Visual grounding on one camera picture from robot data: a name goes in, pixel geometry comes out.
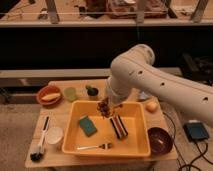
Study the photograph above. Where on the green sponge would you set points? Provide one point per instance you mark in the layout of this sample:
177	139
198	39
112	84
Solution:
87	126

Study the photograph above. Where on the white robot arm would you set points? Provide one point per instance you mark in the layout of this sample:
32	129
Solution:
134	69

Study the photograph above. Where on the striped dark block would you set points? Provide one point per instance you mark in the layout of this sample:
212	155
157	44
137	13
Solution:
118	127

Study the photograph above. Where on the wooden table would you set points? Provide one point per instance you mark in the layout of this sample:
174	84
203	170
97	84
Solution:
59	117

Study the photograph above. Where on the dark green cup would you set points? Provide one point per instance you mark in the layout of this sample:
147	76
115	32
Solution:
92	92

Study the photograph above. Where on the black white dish brush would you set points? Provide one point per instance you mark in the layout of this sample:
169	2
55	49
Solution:
38	152

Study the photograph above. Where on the yellow banana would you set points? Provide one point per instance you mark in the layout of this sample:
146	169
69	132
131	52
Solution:
51	96

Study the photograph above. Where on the white paper cup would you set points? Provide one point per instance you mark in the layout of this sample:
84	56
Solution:
54	137

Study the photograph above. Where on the metal fork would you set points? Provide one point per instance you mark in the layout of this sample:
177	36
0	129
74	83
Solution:
102	146

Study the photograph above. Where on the blue grey crumpled cloth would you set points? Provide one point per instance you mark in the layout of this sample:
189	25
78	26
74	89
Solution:
143	96

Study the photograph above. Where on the orange red bowl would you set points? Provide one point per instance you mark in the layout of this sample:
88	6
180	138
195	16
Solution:
47	90

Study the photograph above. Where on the yellow lemon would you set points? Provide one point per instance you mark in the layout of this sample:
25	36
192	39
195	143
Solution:
151	107

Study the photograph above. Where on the dark brown bowl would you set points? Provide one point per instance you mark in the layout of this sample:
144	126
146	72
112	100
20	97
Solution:
160	141

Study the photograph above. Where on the dark grape bunch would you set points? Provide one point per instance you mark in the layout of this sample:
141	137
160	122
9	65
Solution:
106	108

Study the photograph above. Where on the yellow plastic tub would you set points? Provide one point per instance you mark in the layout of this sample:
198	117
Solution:
136	144

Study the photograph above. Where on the light green cup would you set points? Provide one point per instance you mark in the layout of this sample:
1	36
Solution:
70	94

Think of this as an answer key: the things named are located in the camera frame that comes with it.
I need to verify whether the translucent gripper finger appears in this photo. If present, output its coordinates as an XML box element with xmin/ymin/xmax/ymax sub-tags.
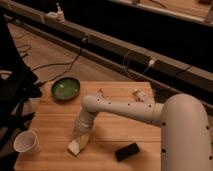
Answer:
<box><xmin>71</xmin><ymin>129</ymin><xmax>90</xmax><ymax>149</ymax></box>

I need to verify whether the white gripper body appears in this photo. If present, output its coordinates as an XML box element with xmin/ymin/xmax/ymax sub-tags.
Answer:
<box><xmin>75</xmin><ymin>110</ymin><xmax>98</xmax><ymax>133</ymax></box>

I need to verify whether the black rectangular phone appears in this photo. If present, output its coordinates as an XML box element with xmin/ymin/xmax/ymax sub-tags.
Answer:
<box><xmin>115</xmin><ymin>143</ymin><xmax>140</xmax><ymax>162</ymax></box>

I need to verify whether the white plug cable on rail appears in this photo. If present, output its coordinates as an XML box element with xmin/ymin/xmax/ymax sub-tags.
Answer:
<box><xmin>122</xmin><ymin>49</ymin><xmax>156</xmax><ymax>81</ymax></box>

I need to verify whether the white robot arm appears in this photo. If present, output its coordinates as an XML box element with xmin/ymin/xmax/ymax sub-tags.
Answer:
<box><xmin>68</xmin><ymin>94</ymin><xmax>213</xmax><ymax>171</ymax></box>

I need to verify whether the white paper cup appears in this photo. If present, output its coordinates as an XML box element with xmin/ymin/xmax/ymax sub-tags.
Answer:
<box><xmin>13</xmin><ymin>130</ymin><xmax>40</xmax><ymax>155</ymax></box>

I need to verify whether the green round bowl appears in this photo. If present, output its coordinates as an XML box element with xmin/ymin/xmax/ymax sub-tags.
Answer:
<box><xmin>51</xmin><ymin>77</ymin><xmax>80</xmax><ymax>102</ymax></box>

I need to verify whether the black camera stand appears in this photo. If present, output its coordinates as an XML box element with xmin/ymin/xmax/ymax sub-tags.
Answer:
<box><xmin>0</xmin><ymin>12</ymin><xmax>42</xmax><ymax>171</ymax></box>

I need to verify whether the black floor cable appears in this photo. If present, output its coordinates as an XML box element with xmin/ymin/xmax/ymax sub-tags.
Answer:
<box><xmin>16</xmin><ymin>36</ymin><xmax>89</xmax><ymax>86</ymax></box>

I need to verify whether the white sponge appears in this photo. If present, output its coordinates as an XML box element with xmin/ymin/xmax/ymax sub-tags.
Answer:
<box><xmin>68</xmin><ymin>140</ymin><xmax>81</xmax><ymax>156</ymax></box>

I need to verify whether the small orange carrot toy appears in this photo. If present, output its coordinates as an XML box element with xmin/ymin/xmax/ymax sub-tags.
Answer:
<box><xmin>98</xmin><ymin>88</ymin><xmax>104</xmax><ymax>97</ymax></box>

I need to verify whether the white object on rail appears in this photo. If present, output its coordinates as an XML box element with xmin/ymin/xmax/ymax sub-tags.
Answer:
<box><xmin>46</xmin><ymin>3</ymin><xmax>65</xmax><ymax>22</ymax></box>

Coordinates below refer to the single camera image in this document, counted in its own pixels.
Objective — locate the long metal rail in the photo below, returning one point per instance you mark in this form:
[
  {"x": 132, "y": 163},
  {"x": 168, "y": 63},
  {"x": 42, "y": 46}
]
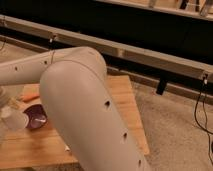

• **Task goal**: Give back each of the records above word for word, apart from the pictures.

• **Expected answer**:
Visual grounding on one camera picture from robot data: a name goes in, pixel geometry comes out.
Study the photograph above. Where on the green sponge would you set points? Provide one point per instance you mark in the layout of this sample:
177	139
198	39
112	84
Solution:
87	126

Study the photograph above. Where on the white robot arm would you set points? Provide one point per instance you mark in the layout of this sample:
32	129
Solution:
134	69

Study the photograph above. Where on the striped dark block would you set points? Provide one point per instance you mark in the layout of this sample:
212	155
157	44
137	13
Solution:
118	127

Study the photograph above. Where on the wooden table would you set points? Provide one point per instance you mark in the layout of this sample:
174	84
203	170
97	84
Solution:
59	117

Study the photograph above. Where on the dark green cup would you set points? Provide one point per instance you mark in the layout of this sample:
147	76
115	32
Solution:
92	92

Study the photograph above. Where on the black white dish brush would you set points? Provide one point per instance you mark in the layout of this sample:
169	2
55	49
Solution:
38	152

Study the photograph above. Where on the yellow banana would you set points? Provide one point per instance you mark in the layout of this sample:
146	169
69	132
131	52
Solution:
51	96

Study the photograph above. Where on the white paper cup would you set points? Provide one point per instance you mark in the layout of this sample:
84	56
Solution:
54	137

Study the photograph above. Where on the metal fork would you set points? Provide one point per instance you mark in the layout of this sample:
177	36
0	129
74	83
Solution:
102	146

Study the photograph above. Where on the blue grey crumpled cloth would you set points? Provide one point per instance you mark in the layout of this sample:
189	25
78	26
74	89
Solution:
143	96

Study the photograph above. Where on the orange red bowl would you set points? Provide one point per instance you mark in the layout of this sample:
88	6
180	138
195	16
Solution:
47	90

Study the photograph above. Where on the yellow lemon would you set points? Provide one point per instance you mark in the layout of this sample:
25	36
192	39
195	143
Solution:
151	107

Study the photograph above. Where on the dark brown bowl would you set points? Provide one point per instance you mark in the layout of this sample:
144	126
146	72
112	100
20	97
Solution:
160	141

Study the photograph above. Where on the dark grape bunch would you set points? Provide one point per instance you mark in the layout of this sample:
141	137
160	122
9	65
Solution:
106	108

Study the photograph above. Where on the yellow plastic tub would you set points? Provide one point per instance you mark in the layout of this sample:
198	117
Solution:
136	144

Study the photograph above. Where on the light green cup would you set points? Provide one point per instance you mark in the layout of this sample:
1	36
Solution:
70	94

Think of this as an answer key: the things named are located in the camera frame that comes with it.
I need to verify whether the translucent gripper finger appears in this photo. If present, output its coordinates as an XML box element with xmin/ymin/xmax/ymax sub-tags.
Answer:
<box><xmin>71</xmin><ymin>129</ymin><xmax>90</xmax><ymax>149</ymax></box>

I need to verify whether the white gripper body appears in this photo. If present, output its coordinates as an XML box element with xmin/ymin/xmax/ymax sub-tags.
Answer:
<box><xmin>75</xmin><ymin>110</ymin><xmax>98</xmax><ymax>133</ymax></box>

I need to verify whether the black rectangular phone appears in this photo. If present, output its coordinates as an XML box element with xmin/ymin/xmax/ymax sub-tags.
Answer:
<box><xmin>115</xmin><ymin>143</ymin><xmax>140</xmax><ymax>162</ymax></box>

I need to verify whether the white plug cable on rail appears in this photo. If present, output its coordinates as an XML box element with xmin/ymin/xmax/ymax sub-tags.
Answer:
<box><xmin>122</xmin><ymin>49</ymin><xmax>156</xmax><ymax>81</ymax></box>

I need to verify whether the white robot arm appears in this photo. If present, output its coordinates as an XML box element with xmin/ymin/xmax/ymax sub-tags.
Answer:
<box><xmin>68</xmin><ymin>94</ymin><xmax>213</xmax><ymax>171</ymax></box>

I need to verify whether the white paper cup appears in this photo. If present, output its coordinates as an XML box element with xmin/ymin/xmax/ymax sub-tags.
Answer:
<box><xmin>13</xmin><ymin>130</ymin><xmax>40</xmax><ymax>155</ymax></box>

I need to verify whether the green round bowl appears in this photo. If present, output its coordinates as an XML box element with xmin/ymin/xmax/ymax sub-tags.
Answer:
<box><xmin>51</xmin><ymin>77</ymin><xmax>80</xmax><ymax>102</ymax></box>

I need to verify whether the black camera stand appears in this photo. If present, output its coordinates as an XML box element with xmin/ymin/xmax/ymax sub-tags.
Answer:
<box><xmin>0</xmin><ymin>12</ymin><xmax>42</xmax><ymax>171</ymax></box>

I need to verify whether the black floor cable appears in this photo. If present, output its coordinates as an XML box element with xmin/ymin/xmax/ymax sub-tags.
Answer:
<box><xmin>16</xmin><ymin>36</ymin><xmax>89</xmax><ymax>86</ymax></box>

I need to verify whether the white sponge appears in this photo. If present, output its coordinates as an XML box element with xmin/ymin/xmax/ymax sub-tags.
Answer:
<box><xmin>68</xmin><ymin>140</ymin><xmax>81</xmax><ymax>156</ymax></box>

I need to verify whether the small orange carrot toy appears in this photo. If present, output its coordinates as an XML box element with xmin/ymin/xmax/ymax sub-tags.
Answer:
<box><xmin>98</xmin><ymin>88</ymin><xmax>104</xmax><ymax>97</ymax></box>

I need to verify whether the white object on rail appears in this photo. If present, output its coordinates as an XML box element with xmin/ymin/xmax/ymax sub-tags.
Answer:
<box><xmin>46</xmin><ymin>3</ymin><xmax>65</xmax><ymax>22</ymax></box>

Coordinates below refer to the single camera image in this document, counted in its own pixels.
Objective — locate the long metal rail in the photo below, returning one point per instance you mark in this form:
[
  {"x": 132, "y": 163},
  {"x": 168, "y": 63},
  {"x": 42, "y": 46}
]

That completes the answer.